When Things Get Blue (Dinner for Two Week 16)

Breakfast: Pancakes or Waffles with Blueberry Sauce Supreme

Lunch: Green salad with Thousand Island or French Salad Dressing or Broccoli Waldorf Salad, pear or watermelon

Dinner: Savory Roast Chicken with rice and Sauteed Mushrooms or Sausage Spaghetti Spirals with salad, sugar snap peas/watercress

Sauteed Mushrooms

Melt 1/4 cup of butter in a skillet. Add 1 lb of sliced fresh mushrooms, 1 Tbsp of lemon juice, and 1 Tbsp of soy sauce. Saute for 6-8 minutes.

Waffles

  1. Preheat waffle iron. Beat 2 eggs in a large bowl with a hand beater until fluffy. Beat in 2 cups of all-purpose flour, 1 3/4 cups of milk, 1/2 cup of vegetable oil, 1 Tbsp of sugar, 4 tsp of baking powder, 1/4 tsp of salt, and 1/2 tsp of vanilla extract.
  2. Spray preheated waffle iron with nonstick cooking spray. Pour mix onto hot waffle iron. Cook until golden brown. Serve hot.

Foolproof Pancakes

  • STEP 1

Preheat oven to 200 degrees. Have a baking sheet or heatproof platter ready to keep cooked pancakes warm in the oven. In a small bowl, whisk together 1 cup of all-purpose flour, 2 Tbsp of sugar, 2 tsp of baking powder, and 1/2 tsp of salt. Set aside.

  • STEP 2

In a medium bowl, whisk together 1 cup of milk, 2 Tbsp of melted unsalted butter (or oil), and 1 egg. Add dry ingredients to milk mixture. Whisk until just moistened. The key is to not overmix. A few small lumps here and there are fine.

  • STEP 3

Heat a large skillet (nonstick or cast-iron) or griddle over medium. Fold a sheet of paper towel in half, and moisten with oil; carefully rub skillet with oiled paper towel.

  • STEP 4

For each pancake, spoon 2 to 3 tablespoons of batter onto skillet, using the back of the spoon to spread batter into a round (you should be able to fit 2 to 3 in a large skillet).

  • STEP 5

Cook 1-2 minutes. Flip carefully with a thin spatula, and cook 1-2 minutes more. Transfer to a baking sheet or platter; cover loosely with aluminum foil, and keep warm in oven. Continue with more oil and remaining batter. (You’ll have 12-15 pancakes.) Serve warm, with desired toppings.

Blueberry Sauce Supreme

Combine 1/2 cup of sugar, 1/4 cup of orange juice concentrate, and 2 Tbsp of cornstarch in a pot. Stir until smooth. Add 3 cups of fresh or frozen blueberries and bring to a boil. Boil for 2 minutes, stirring constantly.

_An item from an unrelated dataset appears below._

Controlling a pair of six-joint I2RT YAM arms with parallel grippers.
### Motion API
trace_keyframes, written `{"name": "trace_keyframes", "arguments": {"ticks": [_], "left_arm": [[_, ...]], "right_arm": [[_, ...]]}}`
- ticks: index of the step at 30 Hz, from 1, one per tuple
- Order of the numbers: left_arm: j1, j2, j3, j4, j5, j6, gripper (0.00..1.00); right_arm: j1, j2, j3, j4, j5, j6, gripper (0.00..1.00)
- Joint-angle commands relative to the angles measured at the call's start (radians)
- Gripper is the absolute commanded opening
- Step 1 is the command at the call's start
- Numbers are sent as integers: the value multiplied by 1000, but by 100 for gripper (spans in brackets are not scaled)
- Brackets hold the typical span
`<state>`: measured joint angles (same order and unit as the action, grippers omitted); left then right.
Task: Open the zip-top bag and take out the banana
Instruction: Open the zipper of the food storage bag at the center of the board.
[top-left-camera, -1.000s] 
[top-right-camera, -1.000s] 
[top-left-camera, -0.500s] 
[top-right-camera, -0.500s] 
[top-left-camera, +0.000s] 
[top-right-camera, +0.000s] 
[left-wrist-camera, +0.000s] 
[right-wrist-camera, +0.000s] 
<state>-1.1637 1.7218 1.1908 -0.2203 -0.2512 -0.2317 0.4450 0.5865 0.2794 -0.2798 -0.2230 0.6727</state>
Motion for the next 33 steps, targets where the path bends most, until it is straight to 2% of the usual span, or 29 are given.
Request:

Serve on top of pancakes, waffles, ice cream, granola/yogurt, muffins, pies, cheesecake, desserts…

Thousand Island Dressing

Combine 2 cups of mayonnaise, 1/4 cup of chili sauce, and 1/4 cup of pickle relish in a bowl. Store in the refrigerator.

Salad Suggestion: Lettuce, leeks, okra, persimmons, pineapple, and roasted pumpkin seeds. Leftover nuts, seeds, cheese, dried fruit

Salad Suggestion: Lettuce, spinach, snow peas, apple, tangerine, and figs. Leftover nuts, seeds, cheese, dried fruit.

Broccoli Waldorf Salad

Combine 6 cups of broccoli florets, a large chopped red apple, 1/2 cup of raisins, and 1/4 cup of chopped pecans in a large serving bowl. Drizzle with 1/2 cup of coleslaw dressing. Toss to coat. Refrigerate leftovers.

Savory Roast Chicken

Preheat oven to 375 degrees. Place a broiler/fryer chicken breast side up on a rack in a shallow roasting pan. Combine 2 Tbsp of melted butter, 3 Tbsp of lemon juice, and either 1 Tbsp of minced fresh savory or 1 tsp of dried savory. Brush over chicken. Bake, uncovered, for 1 1/2 hours, basting occasionally with the pan dripping.

Sausage Spaghetti Spirals

Preheat oven to 350 degrees. Cook 1 lb bulk Italian sausage and a chopped green pepper over medium heat in a skillet. Drain. Stir in 5 cup of cooked spiral pasta and a jar of meatless spaghetti sauce. Mix well.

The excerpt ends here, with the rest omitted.